# Your locomotive roster



## sedfred2 (May 16, 2015)

i thought it would be neat to start a thread where everyone lists all the locomotives on their roster, i have twenty of them. ill start:

Bachmann UP 4-8-4 
Bachmann H4 2-6-6-2 
Bachmann 2-8-4 
Bachmann 2-8-0
Bachmann 2-10-0 
Bachmann 0-6-0t
Bachmann USRA 0-6-0
Bachmann Alco 2-6-0 
Bachmann modern 4-4-0
Bachmann Dewitt clinton 0-4-0
Bachmann lafayette 4-2-0
IHC 4-6-2
IHC 4-8-2
IHC Camelback 2-6-0
IHC 2-10-2
Life like USRA 0-8-0
BLI PRR T1
BLI PRR S2 turbine
Bachmann F7A
Athearn SW1500

Im definitely a steam guy!


----------



## Mark VerMurlen (Aug 15, 2015)

I don't have a very large layout, so I just have 5 locomotives:

BLI 2-8-2 USRA Heavy Mikado
BLI EMD SD7
BLI EMD SD9
BLI EMD SW7
Walters Proto EMD F7

As you can see, mostly Transition Era locomotives.

Mark


----------



## deedub35 (Jan 29, 2014)

Wow. That’s a lot. I can display my roster with one photo.

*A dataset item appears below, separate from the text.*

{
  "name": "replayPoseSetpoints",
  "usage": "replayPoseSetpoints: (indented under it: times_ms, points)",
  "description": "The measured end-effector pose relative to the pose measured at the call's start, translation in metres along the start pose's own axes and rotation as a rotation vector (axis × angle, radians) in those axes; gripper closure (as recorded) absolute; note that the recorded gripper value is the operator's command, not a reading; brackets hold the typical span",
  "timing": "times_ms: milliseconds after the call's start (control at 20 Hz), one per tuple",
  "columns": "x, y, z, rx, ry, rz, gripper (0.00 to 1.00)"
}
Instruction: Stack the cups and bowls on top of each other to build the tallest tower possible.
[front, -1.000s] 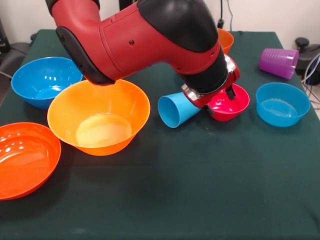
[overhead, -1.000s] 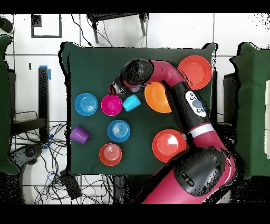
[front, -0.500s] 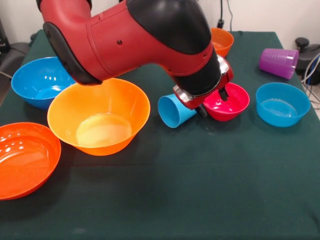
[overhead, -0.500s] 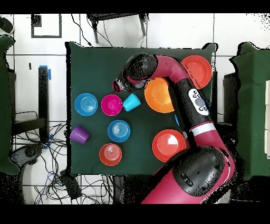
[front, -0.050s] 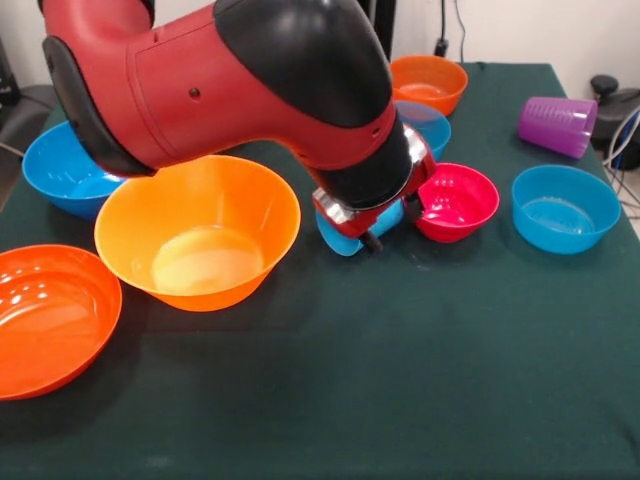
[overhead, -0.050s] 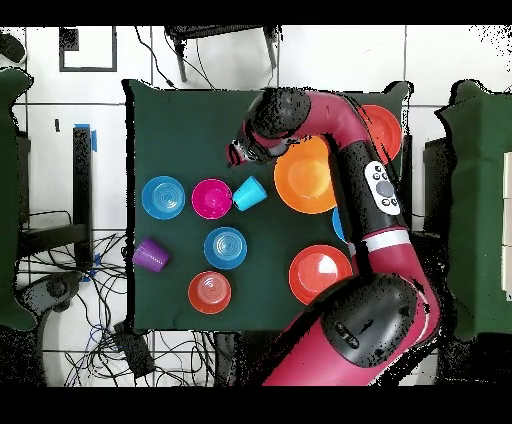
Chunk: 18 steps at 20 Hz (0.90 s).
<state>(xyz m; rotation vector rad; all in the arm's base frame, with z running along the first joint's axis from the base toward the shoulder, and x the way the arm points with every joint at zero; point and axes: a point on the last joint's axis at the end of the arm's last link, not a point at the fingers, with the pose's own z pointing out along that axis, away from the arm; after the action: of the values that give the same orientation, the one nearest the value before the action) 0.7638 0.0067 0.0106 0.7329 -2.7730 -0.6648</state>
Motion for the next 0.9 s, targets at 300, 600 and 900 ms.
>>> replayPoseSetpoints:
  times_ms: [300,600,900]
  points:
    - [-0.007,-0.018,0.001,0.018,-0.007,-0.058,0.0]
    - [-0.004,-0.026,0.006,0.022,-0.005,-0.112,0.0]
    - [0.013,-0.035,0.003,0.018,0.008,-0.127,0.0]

Bachmann Alco S2 - CP 7020
Atlas NRE Genset II - CP 2100
Athearn GP35 - CP 5023
Bachmann GP35 - CP 5006
Walthers GP15 - CP 1450
Bachmann GP38-2 - CP 3126
Athearn GP38-2 - CP 7410


----------



## RUSTY Cuda (Aug 28, 2012)

A pic is worth a thousand words, some deleted others added but this is the gist of em. (Thanks Dad! )pushing over a hundred again with all the junkers I've been restoring.


----------



## D&J Railroad (Oct 4, 2013)

Seriously?


----------



## Krieglok (Sep 7, 2013)

I have too many to list at the moment. Mainly German Roco and Atlas US stuff. The toss in a few brass engines. I actually am not sure what I have due to storage issues. When I get into my storage closet, I am often surprised at what engines I have. I don't want to sound like a brag, when it is actually a liability.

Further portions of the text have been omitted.